Comment 6 Keith White 2021-08-28 11:01:34 UTC
Just a go dabbler, me.  I'll add the port maintainer to CC.  Perhaps they have an insight?
"make -C /usr/ports/net/rclone extract" results in 635M of source; so plenty of opportunity for finger pointing!
Comment 7 Keith White 2021-08-28 11:06:41 UTC
Just a go dabbler me. But I agree, most likely a client problem.  I'll add the port maintainer in CC; perhaps they have an insight?

"make -C /usr/ports/net/rclone extract" results in 635M of source.  Plenty of opportunity for finger pointing!
Comment 8 Brad Ackerman 2021-08-31 07:09:13 UTC
I’m moving house this week but will try to get to this over the weekend.
Comment 9 Ralf van der Enden 2021-09-01 07:24:16 UTC
Hi,

I tested the command (rclone mount --http-url https://www.freebsd.org/ :http: /mnt --read-only) against rclone 1.56.0 on 13.0-RELEASE-amd64 and it works fine.

To test if the new version fixes it for you, you can check out bug #258193, which I just submitted.

Cheers,
Ralf
Comment 10 Keith White 2021-09-01 09:58:07 UTC
(In reply to Ralf van der Enden from comment #9)
Thanks for your suggestion! I updating rclone using your patch.  It does not fix the problem with 14.0-CURRENT.

After patching:

# .../net/rclone/work/stage/usr/local/bin/rclone version
rclone v1.56.0-DEV
- os/version: freebsd 14.0-current (64 bit)
- os/kernel: 14.0-current (amd64)
- os/type: freebsd
- os/arch: amd64
- go/version: go1.17
- go/linking: static
- go/tags: none

# .../net/rclone/work/stage/usr/local/bin/rclone mount  --http-url https://www.freebsd.org/ :http: /mnt --read-only
2021/09/01 05:37:33 Fatal error: failed to umount FUSE fs: resource temporarily unavailable

# uname -ap
FreeBSD e6220 14.0-CURRENT FreeBSD 14.0-CURRENT #1 main-n248890-1a4c5061fc5-dirty: Tue Aug 24 13:11:06 EDT 2021     root@e6220:/usr/obj/usr/src/amd64.amd64/sys/GENERIC-NODEBUG  amd64 amd64

=============
It might not be simple.  Here's were I'm at for investigation.

On CURRENT, if you run "go test -v" in the ${WRKDIR}/rclone-1.56.0/vendor/bazil.org/fuse directory, the tests "PASS" but "TestMountOptionReadOnly" takes 60.01s [probably a timeout].  On 13.0-RELEASE (and any release before commit 7b8622fa22) that particular test takes 0.01s.

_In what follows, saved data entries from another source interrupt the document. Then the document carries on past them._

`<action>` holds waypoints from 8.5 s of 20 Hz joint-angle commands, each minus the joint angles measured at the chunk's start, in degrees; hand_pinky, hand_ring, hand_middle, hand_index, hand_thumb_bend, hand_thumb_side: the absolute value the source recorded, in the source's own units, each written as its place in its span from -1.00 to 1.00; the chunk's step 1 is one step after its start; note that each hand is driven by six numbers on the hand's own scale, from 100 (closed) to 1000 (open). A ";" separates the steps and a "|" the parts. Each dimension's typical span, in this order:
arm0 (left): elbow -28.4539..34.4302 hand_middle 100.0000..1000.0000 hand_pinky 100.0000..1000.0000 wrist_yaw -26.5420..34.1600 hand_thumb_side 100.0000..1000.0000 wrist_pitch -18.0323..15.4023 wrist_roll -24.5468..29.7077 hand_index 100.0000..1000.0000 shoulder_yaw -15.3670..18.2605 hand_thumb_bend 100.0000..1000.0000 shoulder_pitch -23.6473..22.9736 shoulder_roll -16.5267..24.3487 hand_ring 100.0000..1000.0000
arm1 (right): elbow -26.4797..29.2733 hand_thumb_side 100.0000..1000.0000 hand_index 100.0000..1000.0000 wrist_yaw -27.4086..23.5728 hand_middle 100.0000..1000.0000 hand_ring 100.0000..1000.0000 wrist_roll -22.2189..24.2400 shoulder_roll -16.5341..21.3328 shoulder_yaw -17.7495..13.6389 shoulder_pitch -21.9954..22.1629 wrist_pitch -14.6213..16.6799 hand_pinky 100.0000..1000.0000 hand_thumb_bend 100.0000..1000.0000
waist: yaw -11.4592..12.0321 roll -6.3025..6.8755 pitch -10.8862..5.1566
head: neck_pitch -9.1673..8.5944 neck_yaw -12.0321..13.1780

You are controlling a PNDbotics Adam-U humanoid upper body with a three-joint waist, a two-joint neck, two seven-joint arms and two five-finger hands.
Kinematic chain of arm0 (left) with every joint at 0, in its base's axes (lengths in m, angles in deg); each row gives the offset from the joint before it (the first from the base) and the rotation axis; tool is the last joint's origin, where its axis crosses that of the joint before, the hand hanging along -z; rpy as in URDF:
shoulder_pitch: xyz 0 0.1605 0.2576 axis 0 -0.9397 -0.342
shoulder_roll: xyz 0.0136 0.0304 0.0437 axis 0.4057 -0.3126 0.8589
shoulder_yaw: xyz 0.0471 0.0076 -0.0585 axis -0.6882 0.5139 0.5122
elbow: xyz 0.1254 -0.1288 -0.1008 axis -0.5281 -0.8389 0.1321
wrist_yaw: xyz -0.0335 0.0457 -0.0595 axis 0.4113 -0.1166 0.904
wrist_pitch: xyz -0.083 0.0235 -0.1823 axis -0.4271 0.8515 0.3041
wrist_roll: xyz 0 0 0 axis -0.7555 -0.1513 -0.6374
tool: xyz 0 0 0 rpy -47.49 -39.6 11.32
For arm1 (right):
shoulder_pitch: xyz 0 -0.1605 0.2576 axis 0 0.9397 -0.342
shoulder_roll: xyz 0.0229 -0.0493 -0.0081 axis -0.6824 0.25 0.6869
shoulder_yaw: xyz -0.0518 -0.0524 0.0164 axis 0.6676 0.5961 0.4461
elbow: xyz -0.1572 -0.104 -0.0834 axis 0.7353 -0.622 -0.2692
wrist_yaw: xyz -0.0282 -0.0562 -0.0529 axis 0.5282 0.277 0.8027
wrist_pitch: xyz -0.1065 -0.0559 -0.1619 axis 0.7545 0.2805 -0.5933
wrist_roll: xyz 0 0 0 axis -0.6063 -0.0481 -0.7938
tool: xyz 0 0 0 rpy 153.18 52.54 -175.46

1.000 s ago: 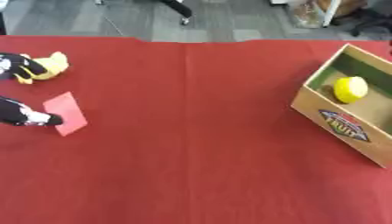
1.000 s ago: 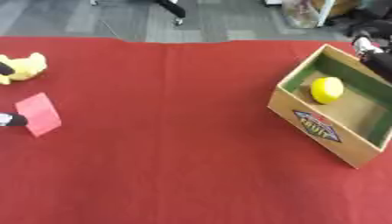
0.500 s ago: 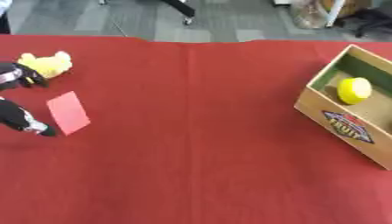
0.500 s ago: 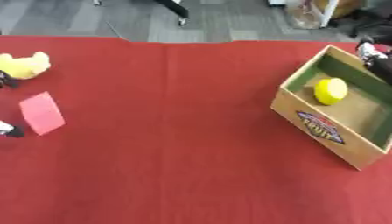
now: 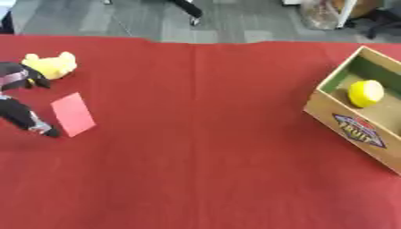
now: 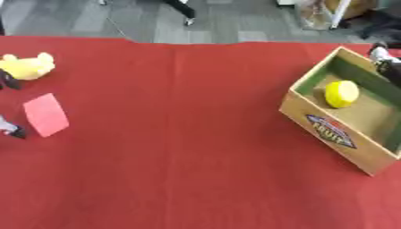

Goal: Pick up the objects with one hand, pass them to the other hand, and then place them into the box on the other side of the table.

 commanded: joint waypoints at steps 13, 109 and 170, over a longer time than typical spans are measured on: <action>-9.37 0.54 0.68 -2.27 -0.30 1.82 1.20 0.59 -1.06 0.61 6.64 -1.72 0.62 | -0.04 0.03 0.90 0.62 0.75 0.50 0.55 0.36 0.14 -0.56 -0.03 0.73 -1.00 | -0.49 -0.20 -0.60 | -0.63 0.86; 10.67 0.00 0.37 23.50 -0.88 -10.79 -30.09 -0.20 -10.90 -1.00 6.05 -27.39 0.16 | 19.10 -0.09 0.88 6.50 0.75 0.57 20.71 4.14 10.16 -11.14 1.66 0.74 -1.00 | -0.57 -1.99 -1.22 | -1.26 -2.58; 8.64 -0.02 0.36 15.90 -1.00 -17.44 -34.15 -0.22 -13.86 -1.00 6.20 -33.77 0.15 | 12.21 -0.45 0.90 39.42 0.80 0.77 47.57 -15.03 26.76 -24.66 2.48 0.81 -0.53 | -0.64 -3.32 -1.82 | 0.90 -4.56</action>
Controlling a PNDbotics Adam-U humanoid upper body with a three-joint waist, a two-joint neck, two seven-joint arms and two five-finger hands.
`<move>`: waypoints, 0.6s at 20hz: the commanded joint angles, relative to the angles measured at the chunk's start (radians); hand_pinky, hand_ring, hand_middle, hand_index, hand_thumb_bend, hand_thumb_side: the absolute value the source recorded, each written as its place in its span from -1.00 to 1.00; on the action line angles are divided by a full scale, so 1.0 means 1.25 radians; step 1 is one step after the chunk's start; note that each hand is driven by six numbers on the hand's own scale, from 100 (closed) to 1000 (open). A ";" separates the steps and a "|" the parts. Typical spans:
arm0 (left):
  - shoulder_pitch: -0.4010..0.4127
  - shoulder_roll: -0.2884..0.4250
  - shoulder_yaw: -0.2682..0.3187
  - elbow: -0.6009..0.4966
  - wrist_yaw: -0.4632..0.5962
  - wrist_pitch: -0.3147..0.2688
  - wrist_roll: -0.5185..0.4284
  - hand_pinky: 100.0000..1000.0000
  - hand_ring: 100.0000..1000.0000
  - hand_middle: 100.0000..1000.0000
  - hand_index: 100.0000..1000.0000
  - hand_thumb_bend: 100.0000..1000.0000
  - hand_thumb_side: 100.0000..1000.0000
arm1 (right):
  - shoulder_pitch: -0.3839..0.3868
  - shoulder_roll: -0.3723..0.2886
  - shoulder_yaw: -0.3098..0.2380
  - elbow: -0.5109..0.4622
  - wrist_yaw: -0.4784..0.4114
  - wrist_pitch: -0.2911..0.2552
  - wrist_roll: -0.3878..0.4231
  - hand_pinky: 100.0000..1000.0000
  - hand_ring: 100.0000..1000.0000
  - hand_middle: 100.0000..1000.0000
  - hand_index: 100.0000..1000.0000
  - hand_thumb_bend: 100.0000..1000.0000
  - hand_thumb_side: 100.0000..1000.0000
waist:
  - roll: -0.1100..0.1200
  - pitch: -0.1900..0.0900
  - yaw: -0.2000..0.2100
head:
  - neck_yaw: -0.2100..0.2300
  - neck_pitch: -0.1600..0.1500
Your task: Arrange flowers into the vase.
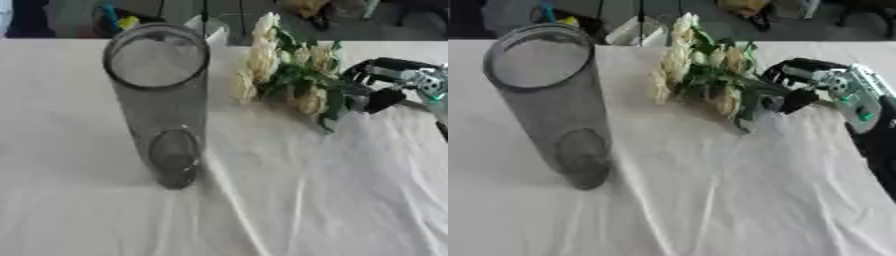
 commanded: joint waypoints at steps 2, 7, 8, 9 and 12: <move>-0.011 0.012 -0.001 -0.014 0.005 0.000 -0.004 0.44 0.75 0.81 0.96 -1.00 1.00 | -0.010 -0.014 0.001 -0.003 0.008 0.000 -0.020 0.36 0.45 0.32 0.63 -0.86 -0.50 | 0.002 -0.003 0.003 | -0.001 -0.008; -0.012 0.012 -0.001 -0.014 0.006 0.000 -0.005 0.44 0.74 0.81 0.96 -1.00 1.00 | -0.012 -0.012 0.001 -0.011 0.011 0.001 -0.065 -0.10 -0.01 -0.11 0.27 -0.94 -0.41 | 0.002 -0.003 0.002 | 0.000 -0.009; -0.012 0.012 -0.001 -0.014 0.006 0.000 -0.006 0.44 0.74 0.81 0.96 -1.00 1.00 | -0.013 -0.013 0.002 -0.013 0.010 0.001 -0.070 -0.14 -0.05 -0.14 0.23 -0.95 -0.41 | 0.002 -0.003 0.002 | 0.000 -0.009; -0.012 0.012 -0.001 -0.014 0.006 0.000 -0.006 0.44 0.74 0.81 0.96 -1.00 1.00 | -0.013 -0.013 0.002 -0.014 0.010 0.002 -0.073 -0.16 -0.08 -0.18 0.19 -0.96 -0.40 | 0.002 -0.004 0.001 | 0.000 -0.009; -0.013 0.012 -0.002 -0.014 0.007 0.001 -0.008 0.43 0.73 0.81 0.96 -1.00 1.00 | -0.015 -0.013 0.002 -0.016 0.010 0.004 -0.083 -0.25 -0.18 -0.33 -0.03 -1.00 -0.38 | 0.001 -0.004 -0.001 | 0.000 -0.011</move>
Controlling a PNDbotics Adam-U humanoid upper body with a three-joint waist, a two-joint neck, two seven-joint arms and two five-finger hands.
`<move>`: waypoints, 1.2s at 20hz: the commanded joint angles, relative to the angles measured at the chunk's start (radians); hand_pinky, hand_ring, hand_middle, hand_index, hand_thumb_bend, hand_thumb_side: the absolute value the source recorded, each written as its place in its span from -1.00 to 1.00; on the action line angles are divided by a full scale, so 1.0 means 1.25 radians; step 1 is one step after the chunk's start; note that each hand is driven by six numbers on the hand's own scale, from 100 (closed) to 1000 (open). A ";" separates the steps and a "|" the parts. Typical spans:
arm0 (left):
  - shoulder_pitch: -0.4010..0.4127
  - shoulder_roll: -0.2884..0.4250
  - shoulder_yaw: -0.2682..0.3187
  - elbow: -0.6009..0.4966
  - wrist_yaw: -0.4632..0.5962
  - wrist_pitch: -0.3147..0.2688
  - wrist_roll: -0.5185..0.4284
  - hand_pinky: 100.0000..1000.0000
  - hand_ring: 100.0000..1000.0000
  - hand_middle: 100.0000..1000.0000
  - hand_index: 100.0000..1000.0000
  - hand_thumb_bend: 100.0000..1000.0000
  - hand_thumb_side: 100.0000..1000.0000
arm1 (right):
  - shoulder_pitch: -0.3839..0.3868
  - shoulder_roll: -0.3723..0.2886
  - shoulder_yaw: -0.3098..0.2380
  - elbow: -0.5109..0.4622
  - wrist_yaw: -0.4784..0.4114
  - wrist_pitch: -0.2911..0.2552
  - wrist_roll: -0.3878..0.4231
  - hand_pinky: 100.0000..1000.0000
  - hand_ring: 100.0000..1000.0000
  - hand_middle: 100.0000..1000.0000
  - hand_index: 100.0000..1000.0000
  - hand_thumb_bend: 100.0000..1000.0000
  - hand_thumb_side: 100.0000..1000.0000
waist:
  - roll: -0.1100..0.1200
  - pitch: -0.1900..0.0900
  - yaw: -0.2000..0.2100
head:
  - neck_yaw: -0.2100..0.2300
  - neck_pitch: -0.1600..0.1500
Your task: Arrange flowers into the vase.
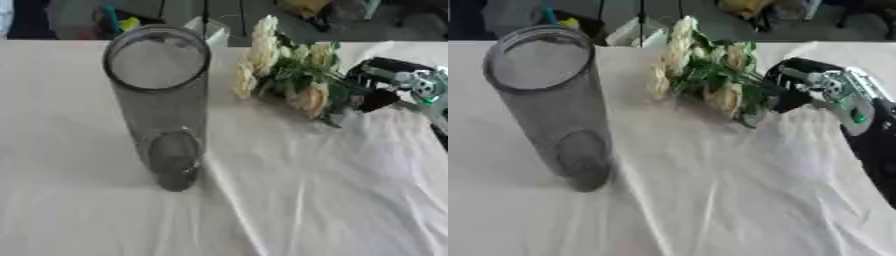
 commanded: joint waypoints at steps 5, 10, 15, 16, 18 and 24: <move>-0.007 0.011 0.001 -0.014 0.007 0.002 -0.006 0.42 0.71 0.80 0.96 -1.00 1.00 | -0.018 -0.016 -0.006 -0.008 0.006 0.007 -0.037 -0.35 -0.30 -0.47 -0.21 -1.00 -0.40 | 0.001 -0.007 -0.001 | -0.001 -0.015; -0.007 0.011 0.001 -0.014 0.008 0.001 -0.009 0.42 0.71 0.80 0.96 -1.00 1.00 | -0.027 -0.006 -0.005 0.008 0.016 0.012 -0.067 -0.45 -0.41 -0.65 -0.37 -1.00 -0.32 | 0.001 -0.005 0.001 | -0.003 -0.018; -0.008 0.010 0.001 -0.014 0.010 0.001 -0.011 0.42 0.70 0.81 0.96 -1.00 1.00 | -0.032 0.000 -0.003 0.008 0.022 0.011 -0.107 -0.65 -0.64 -0.88 -0.65 -1.00 -0.21 | 0.000 -0.004 0.001 | -0.003 -0.021; -0.008 0.010 0.001 -0.014 0.010 0.001 -0.011 0.42 0.70 0.81 0.96 -1.00 1.00 | -0.032 0.000 -0.002 0.008 0.023 0.009 -0.115 -0.73 -0.75 -0.97 -0.77 -1.00 -0.16 | 0.000 -0.003 0.001 | -0.002 -0.022; -0.008 0.011 0.001 -0.014 0.010 0.001 -0.012 0.42 0.70 0.81 0.96 -1.00 1.00 | -0.031 0.001 -0.002 0.010 0.026 0.008 -0.129 -0.78 -0.82 -1.00 -0.82 -1.00 -0.14 | 0.000 -0.003 0.001 | -0.001 -0.022; -0.008 0.011 0.001 -0.014 0.010 0.002 -0.013 0.41 0.68 0.81 0.96 -1.00 1.00 | -0.033 0.001 -0.007 0.008 0.037 0.021 -0.196 -1.00 -1.00 -1.00 -1.00 -1.00 0.00 | 0.000 -0.005 0.001 | 0.000 -0.024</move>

Go 1.9 added kevent for open files which might exercise different code paths. https://github.com/golang/go/issues/24331

...keith
Comment 11 Nick Craig-Wood 2021-12-01 10:21:32 UTC
There is an rclone issue about this here:

https://github.com/rclone/rclone/issues/5843


However I think the appropriate upstream issue is this one on the github.com/bazil/fuse library rclone uses:


https://github.com/bazil/fuse/issues/280

-- Nick Craig-Wood - rclone maintainer
Comment 12 Keith White 2021-12-01 14:19:40 UTC
Thanks Nick for looking at this!  I've reviewed the suggestion in https://github.com/rclone/rclone/issues/5843 to build rclone with cmount.  I can confirm that using cmount *does* work for me.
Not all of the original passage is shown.